→ **What you should do**:
When you give the entries again, keep every word as it stands and drop the pictures.

→ **Records contained in a dataset**:
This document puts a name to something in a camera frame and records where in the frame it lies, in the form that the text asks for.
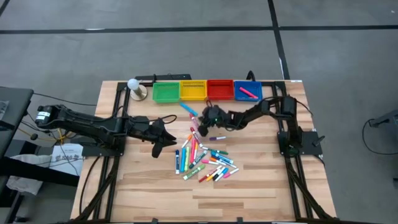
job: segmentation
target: white ball
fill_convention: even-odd
[[[127,86],[130,90],[137,90],[139,88],[139,81],[135,78],[132,78],[127,82]]]

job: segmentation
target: gray floor
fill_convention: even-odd
[[[398,2],[274,0],[280,26],[398,24]],[[89,29],[173,26],[269,26],[261,0],[11,0],[0,29]],[[338,216],[396,223],[397,156],[379,156],[361,142],[369,118],[397,109],[398,30],[283,31],[291,79],[304,81],[322,143]],[[103,80],[136,75],[190,73],[195,79],[281,79],[272,31],[151,34],[0,35],[1,85],[33,88],[67,100],[95,103]],[[35,96],[39,105],[58,103]],[[94,113],[94,108],[67,105]],[[396,141],[367,129],[369,144],[383,152]],[[26,136],[18,133],[18,139]],[[75,189],[45,184],[21,213],[34,223],[67,220]],[[55,209],[62,211],[55,214]],[[7,210],[0,210],[0,221]]]

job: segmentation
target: wooden table
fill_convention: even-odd
[[[99,94],[96,115],[108,117],[112,113],[116,92],[116,81],[105,81]],[[287,93],[307,105],[302,82],[285,81]],[[219,182],[202,182],[198,179],[215,166],[208,164],[199,175],[184,181],[183,174],[175,174],[175,150],[190,134],[192,125],[188,113],[178,103],[157,104],[152,101],[152,87],[148,88],[144,101],[130,98],[130,116],[143,115],[149,119],[176,114],[178,119],[167,124],[167,131],[177,138],[178,144],[163,148],[158,159],[151,156],[152,145],[138,139],[128,138],[124,155],[121,157],[118,181],[113,202],[112,222],[149,222],[158,218],[160,222],[200,222],[236,221],[293,221],[294,213],[290,197],[287,173],[283,157],[279,154],[276,133],[276,120],[263,116],[248,124],[240,131],[228,132],[225,129],[210,128],[208,136],[227,136],[222,141],[210,142],[202,138],[203,144],[210,148],[228,151],[239,167],[239,171]],[[272,96],[270,87],[263,87],[263,96]],[[204,101],[188,101],[187,105],[201,113]],[[225,111],[245,111],[255,103],[238,101],[219,101]],[[313,128],[310,113],[298,105],[298,124],[304,131]],[[71,218],[78,216],[81,188],[88,169],[95,158],[84,161],[81,179],[76,192]],[[83,197],[83,208],[93,198],[98,188],[102,158],[95,165],[88,179]],[[335,209],[325,169],[313,156],[302,156],[303,168],[309,191],[325,209],[335,216]],[[298,191],[300,210],[305,217],[302,194]],[[104,217],[106,192],[101,204]]]

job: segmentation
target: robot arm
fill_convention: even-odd
[[[270,111],[271,106],[280,104],[280,113],[275,114]],[[297,100],[291,96],[278,96],[270,100],[261,100],[257,105],[245,112],[228,111],[225,113],[218,105],[206,107],[199,118],[201,125],[198,130],[202,136],[208,134],[208,128],[217,126],[226,128],[228,131],[241,130],[249,122],[268,115],[276,120],[286,121],[289,132],[289,143],[296,148],[302,147],[302,129],[297,124]]]
[[[40,106],[38,111],[35,120],[37,127],[72,131],[92,138],[101,147],[109,149],[115,149],[122,138],[130,136],[155,144],[152,156],[157,158],[163,147],[176,144],[175,137],[166,131],[165,123],[160,118],[152,124],[146,116],[99,118],[70,110],[63,105]]]

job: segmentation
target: blue bin
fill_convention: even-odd
[[[235,89],[235,100],[237,101],[253,101],[257,102],[262,100],[262,86],[261,82],[253,82],[253,81],[235,81],[234,82]],[[258,99],[250,98],[247,94],[239,90],[240,87],[243,87],[245,90],[253,93],[253,95],[258,96]]]

→ **Answer for this exercise**:
This document puts a name to something in a camera frame and records where in the frame it lies, in the form that the text asks for.
job: segmentation
target: white ball
fill_convention: even-odd
[[[127,86],[130,90],[137,90],[139,88],[139,81],[135,78],[132,78],[127,82]]]

job: segmentation
target: gray floor
fill_convention: even-odd
[[[398,2],[274,0],[280,26],[398,24]],[[89,29],[173,26],[269,26],[261,0],[11,0],[0,29]],[[338,216],[396,223],[397,156],[379,156],[361,142],[369,118],[397,109],[398,30],[283,31],[291,79],[304,81],[322,143]],[[103,80],[136,75],[190,73],[195,79],[281,79],[272,31],[151,34],[0,35],[1,85],[33,88],[67,100],[95,103]],[[35,96],[39,105],[58,103]],[[94,113],[94,108],[67,105]],[[396,141],[367,129],[369,144],[383,152]],[[26,136],[18,133],[18,139]],[[75,189],[45,184],[21,213],[34,223],[67,220]],[[55,209],[62,211],[55,214]],[[7,210],[0,210],[0,221]]]

job: segmentation
target: wooden table
fill_convention: even-odd
[[[99,94],[96,115],[108,117],[112,113],[116,92],[116,81],[105,81]],[[287,93],[307,105],[302,82],[285,81]],[[219,182],[202,182],[198,179],[215,166],[208,164],[199,175],[184,181],[183,174],[175,174],[175,150],[190,134],[192,125],[188,113],[178,103],[157,104],[152,101],[152,87],[148,88],[144,101],[130,98],[130,116],[143,115],[149,119],[176,114],[178,119],[167,124],[167,131],[177,138],[178,144],[163,148],[158,159],[151,156],[152,145],[138,139],[128,138],[124,155],[121,157],[118,181],[113,202],[112,222],[149,222],[158,218],[160,222],[200,222],[236,221],[293,221],[294,213],[290,197],[287,173],[283,157],[279,154],[276,133],[276,120],[263,116],[248,124],[240,131],[228,132],[225,129],[210,128],[208,136],[227,136],[222,141],[210,142],[202,138],[203,144],[210,148],[228,151],[239,167],[239,171]],[[272,96],[270,87],[263,87],[263,96]],[[204,101],[188,101],[187,105],[201,113]],[[225,111],[245,111],[255,103],[238,101],[219,101]],[[313,128],[310,113],[298,105],[298,124],[304,131]],[[71,218],[78,216],[81,188],[88,169],[95,158],[84,161],[81,179],[76,192]],[[83,197],[83,208],[93,198],[98,188],[102,158],[95,165],[88,179]],[[335,209],[325,169],[313,156],[302,156],[303,168],[309,191],[325,209],[335,216]],[[298,191],[300,210],[305,217],[302,194]],[[104,217],[106,192],[101,204]]]

job: segmentation
target: robot arm
fill_convention: even-odd
[[[270,111],[271,106],[280,104],[280,113],[275,114]],[[297,100],[291,96],[278,96],[270,100],[261,100],[257,105],[245,112],[228,111],[225,113],[218,105],[206,107],[199,118],[201,125],[198,130],[202,136],[208,134],[208,128],[217,126],[226,128],[228,131],[241,130],[249,122],[268,115],[276,120],[286,121],[289,132],[289,143],[296,148],[302,147],[302,129],[297,124]]]
[[[40,106],[38,111],[35,120],[37,127],[72,131],[92,138],[101,147],[109,149],[115,149],[122,138],[130,136],[155,144],[152,156],[157,158],[163,147],[176,144],[175,137],[166,131],[165,123],[160,118],[152,124],[146,116],[99,118],[70,110],[63,105]]]

job: segmentation
target: blue bin
fill_convention: even-odd
[[[235,89],[235,100],[237,101],[253,101],[257,102],[262,100],[262,86],[261,82],[253,82],[253,81],[235,81],[234,82]],[[258,99],[250,98],[247,94],[239,90],[240,87],[243,87],[245,90],[253,93],[253,95],[258,96]]]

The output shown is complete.